What the exercise asks:
A faithful copy of all the data is required; pictures should not be included.
═══ Provided material
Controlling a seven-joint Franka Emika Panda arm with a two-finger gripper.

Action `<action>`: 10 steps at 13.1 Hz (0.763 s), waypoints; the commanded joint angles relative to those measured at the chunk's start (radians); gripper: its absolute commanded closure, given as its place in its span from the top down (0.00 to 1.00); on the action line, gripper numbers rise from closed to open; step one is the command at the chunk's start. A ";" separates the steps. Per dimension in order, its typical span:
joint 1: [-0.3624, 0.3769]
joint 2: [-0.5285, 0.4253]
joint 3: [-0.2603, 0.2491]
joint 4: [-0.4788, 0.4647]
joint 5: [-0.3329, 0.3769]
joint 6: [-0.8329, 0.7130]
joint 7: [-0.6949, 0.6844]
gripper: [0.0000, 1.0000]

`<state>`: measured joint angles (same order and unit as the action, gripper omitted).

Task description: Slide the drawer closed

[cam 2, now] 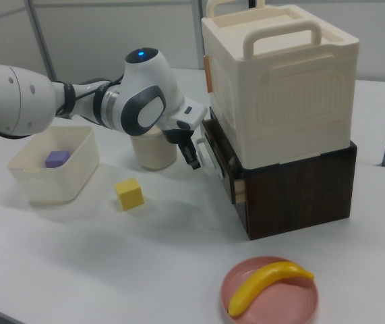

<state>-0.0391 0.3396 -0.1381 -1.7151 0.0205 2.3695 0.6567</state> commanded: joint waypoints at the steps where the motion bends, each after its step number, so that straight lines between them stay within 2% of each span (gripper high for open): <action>1: -0.018 -0.013 -0.027 0.000 -0.001 0.013 -0.045 0.00; 3: -0.028 -0.013 -0.055 0.000 0.006 0.062 -0.051 0.00; 6: -0.051 -0.013 -0.057 0.002 0.006 0.065 -0.051 0.00; 10: -0.039 -0.014 -0.048 0.005 -0.004 0.053 -0.067 0.00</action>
<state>-0.0743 0.3384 -0.1775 -1.7098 0.0264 2.4028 0.6305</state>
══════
Task answer:
Controlling a seven-joint Franka Emika Panda arm with a two-finger gripper.

Action `<action>`: 10 steps at 13.1 Hz (0.763 s), waypoints; the commanded joint angles relative to those measured at the chunk's start (radians); gripper: its absolute commanded closure, given as its place in its span from the top down (0.00 to 1.00); on the action line, gripper numbers rise from closed to open; step one is the command at the chunk's start. A ";" separates the steps. Per dimension in order, its typical span:
joint 1: [-0.3624, 0.3769]
joint 2: [-0.5285, 0.4253]
joint 3: [-0.2603, 0.2491]
joint 4: [-0.4788, 0.4647]
joint 5: [-0.3329, 0.3769]
joint 6: [-0.8329, 0.7130]
joint 7: [-0.6949, 0.6844]
gripper: [0.0000, 1.0000]

`<state>`: measured joint angles (same order and unit as the action, gripper omitted).

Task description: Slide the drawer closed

[cam 2, now] 

<state>-0.0391 0.3396 -0.1381 -1.7151 0.0205 2.3695 0.6567</state> commanded: joint waypoints at the steps where the motion bends, each after its step number, so that straight lines between them stay within 2% of each span (gripper high for open): <action>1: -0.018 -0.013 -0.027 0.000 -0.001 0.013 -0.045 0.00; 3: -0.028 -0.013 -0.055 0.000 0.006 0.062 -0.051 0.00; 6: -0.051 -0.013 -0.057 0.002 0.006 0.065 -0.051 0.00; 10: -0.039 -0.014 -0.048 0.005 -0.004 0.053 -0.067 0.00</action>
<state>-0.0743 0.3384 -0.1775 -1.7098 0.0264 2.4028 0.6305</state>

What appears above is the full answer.